* [Problem to work on]: Count the lines in the data below holding the string "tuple" and write the total by itself.

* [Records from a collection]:
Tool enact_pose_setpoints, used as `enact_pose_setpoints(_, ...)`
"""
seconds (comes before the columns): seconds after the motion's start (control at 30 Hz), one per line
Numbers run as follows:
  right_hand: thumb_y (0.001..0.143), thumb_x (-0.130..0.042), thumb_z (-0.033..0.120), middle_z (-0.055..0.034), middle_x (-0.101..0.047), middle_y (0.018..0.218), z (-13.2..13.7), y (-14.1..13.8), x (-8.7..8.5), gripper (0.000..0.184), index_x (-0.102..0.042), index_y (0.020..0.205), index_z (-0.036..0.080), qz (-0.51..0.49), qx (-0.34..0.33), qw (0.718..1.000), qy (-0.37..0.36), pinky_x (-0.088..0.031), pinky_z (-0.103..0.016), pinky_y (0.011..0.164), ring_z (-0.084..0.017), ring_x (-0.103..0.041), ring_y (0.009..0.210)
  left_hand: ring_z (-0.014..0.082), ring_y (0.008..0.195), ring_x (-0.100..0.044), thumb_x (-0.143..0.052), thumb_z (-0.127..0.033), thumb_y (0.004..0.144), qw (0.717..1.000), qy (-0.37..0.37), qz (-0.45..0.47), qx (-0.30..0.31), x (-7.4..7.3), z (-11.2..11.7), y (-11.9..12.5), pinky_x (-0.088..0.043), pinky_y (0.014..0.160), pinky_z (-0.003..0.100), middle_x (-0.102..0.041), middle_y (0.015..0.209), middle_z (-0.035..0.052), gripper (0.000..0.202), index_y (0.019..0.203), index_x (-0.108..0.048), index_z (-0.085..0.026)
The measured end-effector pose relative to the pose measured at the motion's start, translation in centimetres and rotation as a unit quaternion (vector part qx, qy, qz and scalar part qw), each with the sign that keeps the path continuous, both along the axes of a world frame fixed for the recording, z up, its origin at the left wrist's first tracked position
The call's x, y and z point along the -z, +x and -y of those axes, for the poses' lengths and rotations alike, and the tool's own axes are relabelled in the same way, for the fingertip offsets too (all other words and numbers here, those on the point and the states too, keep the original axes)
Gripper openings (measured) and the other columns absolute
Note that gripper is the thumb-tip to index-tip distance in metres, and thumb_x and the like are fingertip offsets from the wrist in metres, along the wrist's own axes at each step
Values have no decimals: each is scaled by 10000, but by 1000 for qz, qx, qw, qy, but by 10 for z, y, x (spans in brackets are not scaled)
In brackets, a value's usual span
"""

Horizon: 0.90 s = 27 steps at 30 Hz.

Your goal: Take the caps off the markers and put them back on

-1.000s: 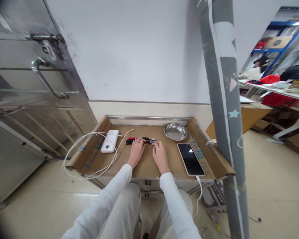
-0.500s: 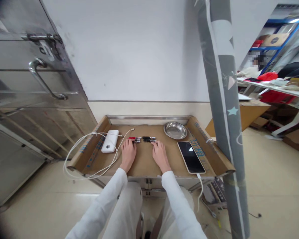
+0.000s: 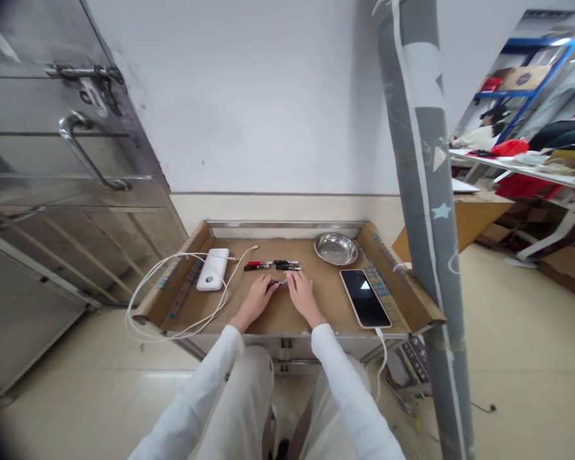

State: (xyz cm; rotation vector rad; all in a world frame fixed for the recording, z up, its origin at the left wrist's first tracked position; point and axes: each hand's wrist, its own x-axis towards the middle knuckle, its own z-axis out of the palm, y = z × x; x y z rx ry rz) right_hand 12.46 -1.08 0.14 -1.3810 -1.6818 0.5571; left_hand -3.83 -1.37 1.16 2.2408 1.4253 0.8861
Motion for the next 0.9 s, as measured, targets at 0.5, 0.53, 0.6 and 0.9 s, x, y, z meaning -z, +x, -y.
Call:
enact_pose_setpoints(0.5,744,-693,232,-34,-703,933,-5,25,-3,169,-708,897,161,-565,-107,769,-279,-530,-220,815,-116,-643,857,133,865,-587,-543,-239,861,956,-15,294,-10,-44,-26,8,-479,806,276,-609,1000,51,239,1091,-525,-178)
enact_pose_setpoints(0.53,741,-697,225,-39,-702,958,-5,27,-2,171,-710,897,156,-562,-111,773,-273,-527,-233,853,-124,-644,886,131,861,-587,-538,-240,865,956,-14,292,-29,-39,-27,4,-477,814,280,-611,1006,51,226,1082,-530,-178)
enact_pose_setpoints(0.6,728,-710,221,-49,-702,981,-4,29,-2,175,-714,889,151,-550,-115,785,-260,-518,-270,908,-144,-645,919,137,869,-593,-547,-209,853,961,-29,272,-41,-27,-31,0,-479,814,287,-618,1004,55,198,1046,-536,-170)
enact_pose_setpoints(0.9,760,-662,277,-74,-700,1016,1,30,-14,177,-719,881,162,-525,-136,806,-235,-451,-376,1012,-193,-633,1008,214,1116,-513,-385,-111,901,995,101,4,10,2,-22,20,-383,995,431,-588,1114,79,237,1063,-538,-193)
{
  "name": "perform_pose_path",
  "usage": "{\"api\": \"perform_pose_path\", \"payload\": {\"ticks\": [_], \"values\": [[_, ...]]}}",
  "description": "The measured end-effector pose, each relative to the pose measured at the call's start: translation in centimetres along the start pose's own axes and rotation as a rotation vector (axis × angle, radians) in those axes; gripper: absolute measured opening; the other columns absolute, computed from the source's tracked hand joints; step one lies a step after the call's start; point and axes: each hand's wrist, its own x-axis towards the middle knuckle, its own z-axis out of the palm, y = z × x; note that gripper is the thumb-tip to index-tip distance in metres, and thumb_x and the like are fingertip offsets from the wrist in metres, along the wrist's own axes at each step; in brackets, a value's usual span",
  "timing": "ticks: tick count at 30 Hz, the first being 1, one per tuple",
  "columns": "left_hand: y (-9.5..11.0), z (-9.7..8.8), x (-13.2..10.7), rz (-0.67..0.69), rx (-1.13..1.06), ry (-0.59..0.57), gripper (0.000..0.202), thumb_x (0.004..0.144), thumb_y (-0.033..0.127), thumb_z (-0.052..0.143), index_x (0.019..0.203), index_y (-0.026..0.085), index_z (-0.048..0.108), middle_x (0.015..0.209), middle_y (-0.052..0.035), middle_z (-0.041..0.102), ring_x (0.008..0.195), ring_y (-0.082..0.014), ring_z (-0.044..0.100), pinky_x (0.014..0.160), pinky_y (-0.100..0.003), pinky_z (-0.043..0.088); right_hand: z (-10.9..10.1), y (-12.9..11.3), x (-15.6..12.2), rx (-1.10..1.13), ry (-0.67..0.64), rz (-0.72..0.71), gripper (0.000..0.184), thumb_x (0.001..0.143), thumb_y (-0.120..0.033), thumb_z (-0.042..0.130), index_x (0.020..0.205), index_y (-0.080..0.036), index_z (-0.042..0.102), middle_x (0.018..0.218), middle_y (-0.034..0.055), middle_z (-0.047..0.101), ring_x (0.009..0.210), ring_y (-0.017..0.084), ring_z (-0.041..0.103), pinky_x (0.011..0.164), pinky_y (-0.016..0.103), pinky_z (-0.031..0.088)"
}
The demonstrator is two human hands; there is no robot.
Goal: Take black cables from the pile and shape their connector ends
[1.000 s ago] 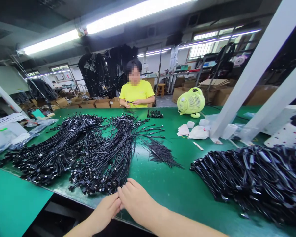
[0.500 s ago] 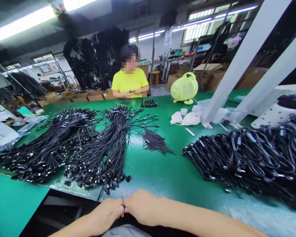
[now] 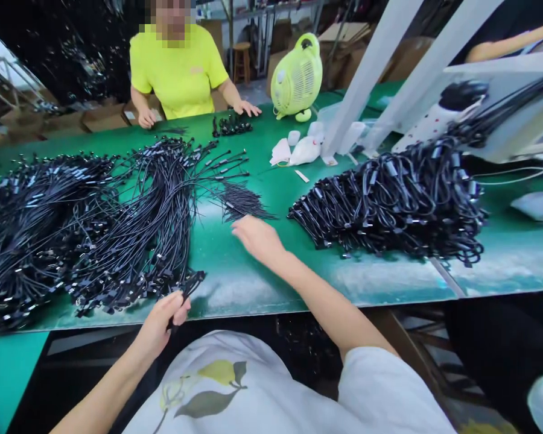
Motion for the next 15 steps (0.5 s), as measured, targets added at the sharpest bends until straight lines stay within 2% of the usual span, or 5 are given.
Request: {"api": "perform_pose_path", "payload": {"ticks": [1, 3, 6, 10, 15], "values": [[0.3, 0.1, 0.0, 0.008, -0.036, 0.013, 0.043, 0.077, 0.055, 0.063, 0.073, 0.014, 0.057, 0.05, 0.0065, 0.036, 0.05, -0.0074, 0.027, 0.052, -0.024, 0.019, 0.0, 2.0, 1.2, -0.116, 0.061, 0.137, 0.03, 0.1, -0.022, 0.039, 0.118, -0.015, 0.062, 0.118, 0.0111, 0.061, 0.106, 0.021, 0.055, 0.09, 0.031, 0.042], [0.6, 0.4, 0.1, 0.02, -0.066, 0.01, 0.044, 0.076, 0.056, 0.065, 0.072, 0.013, 0.056, 0.05, 0.0062, 0.037, 0.05, -0.0072, 0.028, 0.052, -0.024, 0.019, 0.5, 5.2, 3.2, -0.267, 0.084, 0.285, 0.029, 0.097, -0.019, 0.043, 0.118, -0.012, 0.062, 0.123, 0.0153, 0.057, 0.104, 0.024, 0.055, 0.085, 0.032, 0.043], [0.5, 0.8, 0.2, 0.033, -0.084, 0.013, 0.045, 0.077, 0.056, 0.065, 0.073, 0.013, 0.057, 0.051, 0.0059, 0.038, 0.051, -0.0071, 0.03, 0.053, -0.024, 0.02, 1.3, 7.6, 4.8, -0.317, 0.071, 0.298, 0.022, 0.094, -0.019, 0.049, 0.104, -0.009, 0.066, 0.113, 0.0169, 0.06, 0.097, 0.024, 0.055, 0.078, 0.032, 0.042], [0.4, 0.8, 0.3, 0.042, -0.18, 0.046, 0.045, 0.076, 0.056, 0.067, 0.074, 0.013, 0.056, 0.052, 0.0066, 0.037, 0.049, -0.0059, 0.029, 0.052, -0.023, 0.02, 1.2, 7.7, 4.6, -0.356, 0.107, 0.291, 0.025, 0.096, -0.021, 0.043, 0.1, -0.012, 0.066, 0.108, 0.0142, 0.059, 0.094, 0.023, 0.053, 0.075, 0.031, 0.04], [1.2, 1.0, 0.9, 0.075, -0.291, 0.034, 0.041, 0.077, 0.051, 0.07, 0.075, 0.012, 0.056, 0.053, 0.0064, 0.038, 0.05, -0.005, 0.029, 0.05, -0.022, 0.021, 0.4, 7.0, 3.5, -0.393, 0.234, 0.272, 0.028, 0.096, -0.024, 0.04, 0.101, -0.014, 0.066, 0.106, 0.0133, 0.058, 0.091, 0.023, 0.051, 0.073, 0.032, 0.037]]}}
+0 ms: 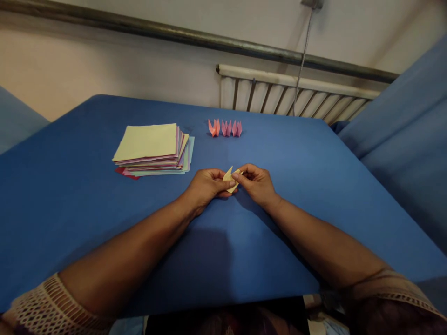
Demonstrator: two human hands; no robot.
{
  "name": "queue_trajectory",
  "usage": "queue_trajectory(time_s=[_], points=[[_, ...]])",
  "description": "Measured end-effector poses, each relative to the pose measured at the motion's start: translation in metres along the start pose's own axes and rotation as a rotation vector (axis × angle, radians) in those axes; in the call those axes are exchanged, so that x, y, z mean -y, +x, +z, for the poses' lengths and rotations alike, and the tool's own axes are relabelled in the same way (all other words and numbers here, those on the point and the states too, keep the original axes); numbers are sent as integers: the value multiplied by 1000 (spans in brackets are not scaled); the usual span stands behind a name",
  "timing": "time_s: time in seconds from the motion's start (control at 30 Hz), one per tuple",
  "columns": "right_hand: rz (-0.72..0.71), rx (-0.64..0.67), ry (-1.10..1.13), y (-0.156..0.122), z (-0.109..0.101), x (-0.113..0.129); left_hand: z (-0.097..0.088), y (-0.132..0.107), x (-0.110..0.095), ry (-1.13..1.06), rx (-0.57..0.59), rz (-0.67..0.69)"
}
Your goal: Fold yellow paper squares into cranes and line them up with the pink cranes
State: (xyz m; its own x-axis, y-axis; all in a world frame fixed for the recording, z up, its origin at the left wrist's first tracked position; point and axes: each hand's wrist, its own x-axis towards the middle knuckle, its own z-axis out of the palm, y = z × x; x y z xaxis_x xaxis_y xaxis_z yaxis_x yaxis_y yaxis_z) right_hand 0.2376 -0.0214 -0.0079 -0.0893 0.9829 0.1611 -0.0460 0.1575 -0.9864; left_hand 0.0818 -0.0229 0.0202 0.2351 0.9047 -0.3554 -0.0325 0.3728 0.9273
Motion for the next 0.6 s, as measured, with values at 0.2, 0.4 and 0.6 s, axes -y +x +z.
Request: queue_trajectory(time_s=[0.2,0.4,0.6], points=[[-44,21,-147,0,-2,-5,-1,-2,1,-57,86,-76],[-47,55,-223,-1,-2,-9,0,-5,-1,-80,117,-113],[-138,110,-373,-2,-5,-5,-4,-5,1,-60,157,-163]])
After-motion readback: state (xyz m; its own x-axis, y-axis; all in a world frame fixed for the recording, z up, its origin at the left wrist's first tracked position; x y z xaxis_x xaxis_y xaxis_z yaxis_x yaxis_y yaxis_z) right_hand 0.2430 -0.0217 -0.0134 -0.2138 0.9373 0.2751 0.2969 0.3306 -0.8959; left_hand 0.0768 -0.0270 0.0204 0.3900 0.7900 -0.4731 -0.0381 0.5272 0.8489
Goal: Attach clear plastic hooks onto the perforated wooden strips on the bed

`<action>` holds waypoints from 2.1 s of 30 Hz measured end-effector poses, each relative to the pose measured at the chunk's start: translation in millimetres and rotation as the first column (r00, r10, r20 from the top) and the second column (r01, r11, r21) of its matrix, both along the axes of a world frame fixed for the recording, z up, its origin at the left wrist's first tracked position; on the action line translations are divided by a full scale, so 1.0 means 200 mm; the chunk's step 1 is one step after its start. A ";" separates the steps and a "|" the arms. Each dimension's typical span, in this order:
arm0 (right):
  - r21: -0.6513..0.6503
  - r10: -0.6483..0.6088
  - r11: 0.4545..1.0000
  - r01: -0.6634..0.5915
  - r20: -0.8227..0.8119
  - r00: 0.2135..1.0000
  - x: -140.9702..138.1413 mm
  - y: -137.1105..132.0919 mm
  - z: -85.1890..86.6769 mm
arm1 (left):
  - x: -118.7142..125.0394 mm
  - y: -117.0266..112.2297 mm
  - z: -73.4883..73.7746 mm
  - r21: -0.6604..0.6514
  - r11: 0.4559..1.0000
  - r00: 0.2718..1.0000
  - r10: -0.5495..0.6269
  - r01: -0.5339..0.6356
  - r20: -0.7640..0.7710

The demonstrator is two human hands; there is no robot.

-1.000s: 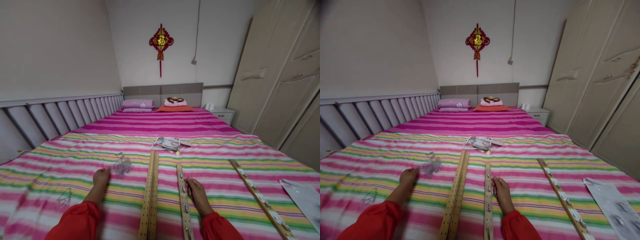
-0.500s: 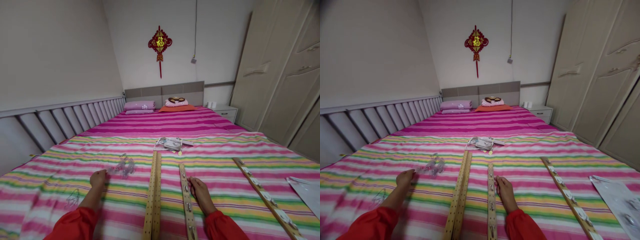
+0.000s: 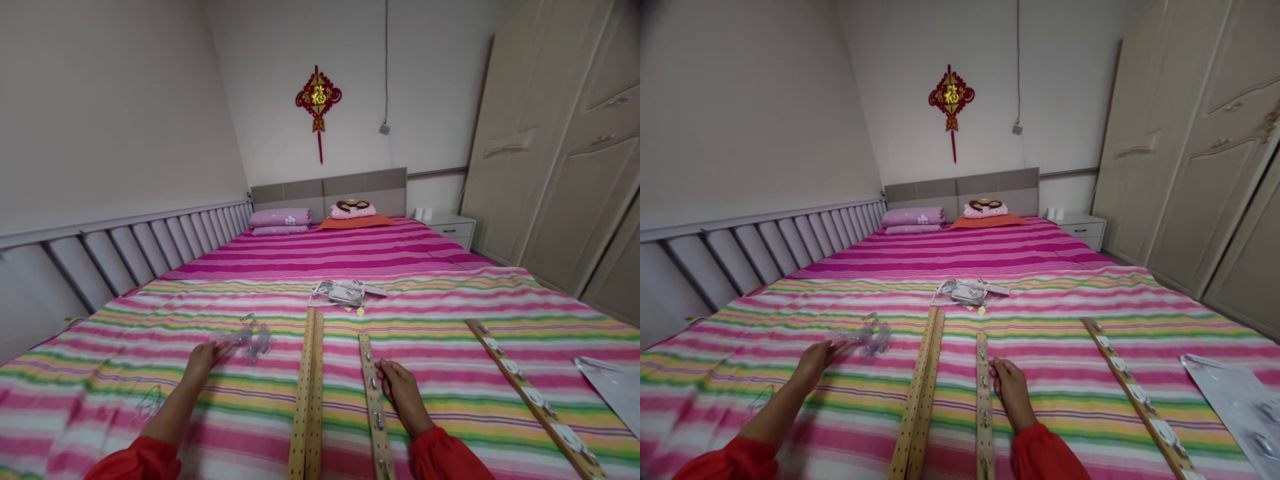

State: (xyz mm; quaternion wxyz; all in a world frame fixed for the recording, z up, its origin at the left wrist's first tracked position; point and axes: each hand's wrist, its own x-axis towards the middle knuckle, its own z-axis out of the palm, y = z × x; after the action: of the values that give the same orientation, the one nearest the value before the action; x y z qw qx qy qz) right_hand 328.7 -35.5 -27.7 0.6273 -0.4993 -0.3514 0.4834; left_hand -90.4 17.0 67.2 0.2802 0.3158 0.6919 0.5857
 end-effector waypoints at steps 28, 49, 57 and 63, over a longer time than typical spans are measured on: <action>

* [Answer section]: 2